Civil Engineers Helped To Create World’s First Autonomous Sensors For Spinal Treatment

Credit: University of Pittsburgh

Researchers from the University of Pittsburgh have developed the world’s first autonomous spinal implant based on metamaterials. The project, funded by the US government, aims to remotely monitor the healing of spinal injuries in real time to enable early intervention if complications arise.

Every year, about a million Americans undergo spinal fusion—a procedure to fuse the vertebrae together. Traditionally, doctors use metal frames, bone grafts, and screws, and healing progress is assessed through X-rays and patient feedback.

“This means patients must come in for appointments and be exposed to radiation, making continuous monitoring nearly impossible,” says Agarwal.

Existing wireless implants are powered by batteries and electronics, but their lifespan is limited. Alavi saw a solution in his experience with bridge sensors that autonomously harvest energy and signal stress.

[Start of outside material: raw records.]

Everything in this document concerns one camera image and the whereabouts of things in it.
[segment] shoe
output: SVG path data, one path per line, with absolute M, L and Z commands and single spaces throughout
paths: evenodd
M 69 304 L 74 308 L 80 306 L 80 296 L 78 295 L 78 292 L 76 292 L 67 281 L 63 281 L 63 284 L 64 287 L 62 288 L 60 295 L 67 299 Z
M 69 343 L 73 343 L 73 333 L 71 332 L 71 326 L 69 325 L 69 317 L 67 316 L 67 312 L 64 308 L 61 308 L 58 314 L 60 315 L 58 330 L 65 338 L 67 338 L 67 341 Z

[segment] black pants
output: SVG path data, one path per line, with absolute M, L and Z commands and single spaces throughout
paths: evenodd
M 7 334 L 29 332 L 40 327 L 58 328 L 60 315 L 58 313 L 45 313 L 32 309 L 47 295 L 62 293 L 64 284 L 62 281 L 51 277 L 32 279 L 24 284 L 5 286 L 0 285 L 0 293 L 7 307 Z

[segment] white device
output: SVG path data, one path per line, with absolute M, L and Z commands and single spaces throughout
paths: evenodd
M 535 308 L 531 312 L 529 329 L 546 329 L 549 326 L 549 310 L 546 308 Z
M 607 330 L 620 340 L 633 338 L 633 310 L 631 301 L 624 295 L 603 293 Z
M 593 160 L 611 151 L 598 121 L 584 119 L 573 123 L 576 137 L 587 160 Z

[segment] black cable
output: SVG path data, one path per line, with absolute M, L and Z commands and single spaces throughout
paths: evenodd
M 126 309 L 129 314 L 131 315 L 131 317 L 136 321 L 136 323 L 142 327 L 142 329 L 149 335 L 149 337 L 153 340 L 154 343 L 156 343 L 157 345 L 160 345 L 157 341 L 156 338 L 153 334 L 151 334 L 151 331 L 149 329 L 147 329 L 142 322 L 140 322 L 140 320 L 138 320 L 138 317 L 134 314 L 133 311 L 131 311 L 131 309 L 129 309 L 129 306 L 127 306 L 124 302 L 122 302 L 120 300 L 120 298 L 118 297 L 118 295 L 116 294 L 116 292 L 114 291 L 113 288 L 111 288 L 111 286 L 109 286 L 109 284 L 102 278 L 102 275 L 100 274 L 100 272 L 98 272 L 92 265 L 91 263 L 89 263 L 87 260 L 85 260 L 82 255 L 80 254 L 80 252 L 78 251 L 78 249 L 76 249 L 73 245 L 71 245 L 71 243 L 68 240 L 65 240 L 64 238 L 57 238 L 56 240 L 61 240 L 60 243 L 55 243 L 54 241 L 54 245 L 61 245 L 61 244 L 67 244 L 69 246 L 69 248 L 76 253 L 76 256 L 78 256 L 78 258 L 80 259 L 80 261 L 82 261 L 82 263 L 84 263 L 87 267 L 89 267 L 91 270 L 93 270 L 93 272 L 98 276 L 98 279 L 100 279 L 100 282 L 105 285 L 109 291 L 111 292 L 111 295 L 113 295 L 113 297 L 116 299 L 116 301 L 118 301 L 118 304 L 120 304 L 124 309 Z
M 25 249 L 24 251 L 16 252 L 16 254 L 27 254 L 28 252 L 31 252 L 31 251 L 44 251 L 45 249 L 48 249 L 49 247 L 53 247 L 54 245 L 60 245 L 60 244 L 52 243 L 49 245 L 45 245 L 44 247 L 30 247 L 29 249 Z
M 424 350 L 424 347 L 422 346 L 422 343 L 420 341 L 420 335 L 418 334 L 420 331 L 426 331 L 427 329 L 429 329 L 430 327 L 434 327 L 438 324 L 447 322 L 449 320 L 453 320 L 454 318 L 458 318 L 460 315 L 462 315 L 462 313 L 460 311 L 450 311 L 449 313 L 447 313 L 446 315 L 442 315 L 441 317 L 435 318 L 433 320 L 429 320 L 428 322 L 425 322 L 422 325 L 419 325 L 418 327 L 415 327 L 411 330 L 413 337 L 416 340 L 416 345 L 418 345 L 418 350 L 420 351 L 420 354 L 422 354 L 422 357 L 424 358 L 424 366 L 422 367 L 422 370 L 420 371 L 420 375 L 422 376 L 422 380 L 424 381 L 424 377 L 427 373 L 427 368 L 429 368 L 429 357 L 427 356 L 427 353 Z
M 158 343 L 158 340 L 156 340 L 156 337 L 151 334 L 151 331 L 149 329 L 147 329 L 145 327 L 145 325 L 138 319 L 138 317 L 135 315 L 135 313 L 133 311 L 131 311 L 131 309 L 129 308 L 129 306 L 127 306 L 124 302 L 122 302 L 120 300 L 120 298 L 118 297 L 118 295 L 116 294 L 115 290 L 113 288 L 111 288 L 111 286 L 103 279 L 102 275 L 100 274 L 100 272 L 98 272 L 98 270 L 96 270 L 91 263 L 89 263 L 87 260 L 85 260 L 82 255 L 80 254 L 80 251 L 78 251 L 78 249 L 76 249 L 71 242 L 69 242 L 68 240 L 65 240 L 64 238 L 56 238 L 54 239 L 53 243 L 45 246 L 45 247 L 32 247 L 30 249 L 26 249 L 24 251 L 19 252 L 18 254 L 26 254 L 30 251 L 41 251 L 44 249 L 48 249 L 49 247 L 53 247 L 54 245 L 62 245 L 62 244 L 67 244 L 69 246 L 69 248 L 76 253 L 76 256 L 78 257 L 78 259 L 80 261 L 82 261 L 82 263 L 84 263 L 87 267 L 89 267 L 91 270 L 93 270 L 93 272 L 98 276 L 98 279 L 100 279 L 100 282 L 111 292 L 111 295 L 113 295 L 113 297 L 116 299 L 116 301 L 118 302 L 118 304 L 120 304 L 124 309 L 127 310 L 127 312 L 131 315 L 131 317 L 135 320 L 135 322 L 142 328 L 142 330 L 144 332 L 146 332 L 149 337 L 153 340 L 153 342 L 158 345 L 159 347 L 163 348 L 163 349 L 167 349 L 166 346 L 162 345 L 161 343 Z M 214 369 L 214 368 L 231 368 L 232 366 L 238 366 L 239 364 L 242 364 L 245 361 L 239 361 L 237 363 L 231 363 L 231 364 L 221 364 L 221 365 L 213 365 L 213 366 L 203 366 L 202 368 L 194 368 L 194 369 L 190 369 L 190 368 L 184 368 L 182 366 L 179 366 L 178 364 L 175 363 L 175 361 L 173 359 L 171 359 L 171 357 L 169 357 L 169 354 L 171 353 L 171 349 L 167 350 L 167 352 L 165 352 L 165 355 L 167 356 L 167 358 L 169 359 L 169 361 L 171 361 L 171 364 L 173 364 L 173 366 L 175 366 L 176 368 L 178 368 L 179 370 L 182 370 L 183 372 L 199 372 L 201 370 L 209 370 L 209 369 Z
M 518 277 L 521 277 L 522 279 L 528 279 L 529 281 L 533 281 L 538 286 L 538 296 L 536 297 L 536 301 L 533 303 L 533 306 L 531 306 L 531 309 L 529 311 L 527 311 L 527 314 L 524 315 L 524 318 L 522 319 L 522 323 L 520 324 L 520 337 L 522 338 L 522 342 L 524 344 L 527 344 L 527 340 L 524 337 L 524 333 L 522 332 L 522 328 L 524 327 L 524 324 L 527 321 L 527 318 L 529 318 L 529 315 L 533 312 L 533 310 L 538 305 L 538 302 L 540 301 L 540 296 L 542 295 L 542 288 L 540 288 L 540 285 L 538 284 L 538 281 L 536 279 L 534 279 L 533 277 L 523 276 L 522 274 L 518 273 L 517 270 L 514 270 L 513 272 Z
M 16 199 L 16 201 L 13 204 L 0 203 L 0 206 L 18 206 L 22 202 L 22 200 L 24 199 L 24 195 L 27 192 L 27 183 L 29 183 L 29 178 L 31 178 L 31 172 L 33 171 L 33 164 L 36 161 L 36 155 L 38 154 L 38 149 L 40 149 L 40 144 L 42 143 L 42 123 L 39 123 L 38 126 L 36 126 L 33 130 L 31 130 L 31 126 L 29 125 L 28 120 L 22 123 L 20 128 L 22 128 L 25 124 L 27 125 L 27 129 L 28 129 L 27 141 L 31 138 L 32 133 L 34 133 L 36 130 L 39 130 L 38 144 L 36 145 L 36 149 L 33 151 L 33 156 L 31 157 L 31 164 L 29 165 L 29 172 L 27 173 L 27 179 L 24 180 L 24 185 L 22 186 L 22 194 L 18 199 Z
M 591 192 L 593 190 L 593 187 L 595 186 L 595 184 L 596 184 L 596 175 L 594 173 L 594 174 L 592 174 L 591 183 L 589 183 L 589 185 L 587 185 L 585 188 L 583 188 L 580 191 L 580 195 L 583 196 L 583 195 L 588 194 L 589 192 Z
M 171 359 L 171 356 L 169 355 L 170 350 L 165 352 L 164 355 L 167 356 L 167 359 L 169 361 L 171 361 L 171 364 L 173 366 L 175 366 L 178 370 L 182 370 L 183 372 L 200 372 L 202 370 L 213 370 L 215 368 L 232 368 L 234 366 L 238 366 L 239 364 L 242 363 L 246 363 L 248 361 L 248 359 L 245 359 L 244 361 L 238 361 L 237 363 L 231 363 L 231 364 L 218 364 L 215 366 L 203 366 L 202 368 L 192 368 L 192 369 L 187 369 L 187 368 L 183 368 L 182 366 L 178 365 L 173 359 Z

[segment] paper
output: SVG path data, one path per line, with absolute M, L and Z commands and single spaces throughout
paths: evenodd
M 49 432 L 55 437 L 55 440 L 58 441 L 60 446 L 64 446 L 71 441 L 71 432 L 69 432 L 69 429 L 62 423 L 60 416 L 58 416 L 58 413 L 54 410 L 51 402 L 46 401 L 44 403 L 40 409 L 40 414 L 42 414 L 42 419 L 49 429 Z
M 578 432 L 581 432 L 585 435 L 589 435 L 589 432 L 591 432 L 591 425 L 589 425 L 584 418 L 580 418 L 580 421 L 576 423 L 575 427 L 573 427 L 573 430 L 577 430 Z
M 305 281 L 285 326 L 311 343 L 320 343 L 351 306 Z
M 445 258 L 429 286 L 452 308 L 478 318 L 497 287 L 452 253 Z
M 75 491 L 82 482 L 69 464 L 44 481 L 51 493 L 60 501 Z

The implant is made of composite metamaterials with alternating conductive and non-conductive layers. These layers collect energy from mechanical forces—from pressure and spinal movements—and transmit signals.

An electrode on the patient’s back reads the implant’s signals and transmits the data to the cloud, where doctors can track progress. Generative artificial intelligence helps customize the cage’s size and shape to the individual patient: first, the spine is scanned, then a perfectly fitting cage is printed.

In the next stage, the new sensors must be tested on animals, and if the results are positive, the method will be tested on humans.